• EXERCISE AIM
Each line below that holds the word "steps" counts once; state the total number of such lines and nothing else.

══ EXERCISE DATA ══

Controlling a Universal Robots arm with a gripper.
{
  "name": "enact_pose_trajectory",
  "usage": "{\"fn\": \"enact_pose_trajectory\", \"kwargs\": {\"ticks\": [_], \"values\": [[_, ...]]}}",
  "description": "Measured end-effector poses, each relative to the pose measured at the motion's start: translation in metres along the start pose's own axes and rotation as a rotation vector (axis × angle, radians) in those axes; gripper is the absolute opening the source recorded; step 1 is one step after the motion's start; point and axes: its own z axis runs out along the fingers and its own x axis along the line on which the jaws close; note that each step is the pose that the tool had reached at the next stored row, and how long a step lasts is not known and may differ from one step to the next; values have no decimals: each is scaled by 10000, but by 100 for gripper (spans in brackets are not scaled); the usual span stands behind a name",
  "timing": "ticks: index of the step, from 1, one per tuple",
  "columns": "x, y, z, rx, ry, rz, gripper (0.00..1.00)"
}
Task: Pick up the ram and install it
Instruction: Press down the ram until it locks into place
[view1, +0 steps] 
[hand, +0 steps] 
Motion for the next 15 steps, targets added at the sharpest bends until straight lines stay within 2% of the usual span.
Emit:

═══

• REPLY TO THE EXERCISE
3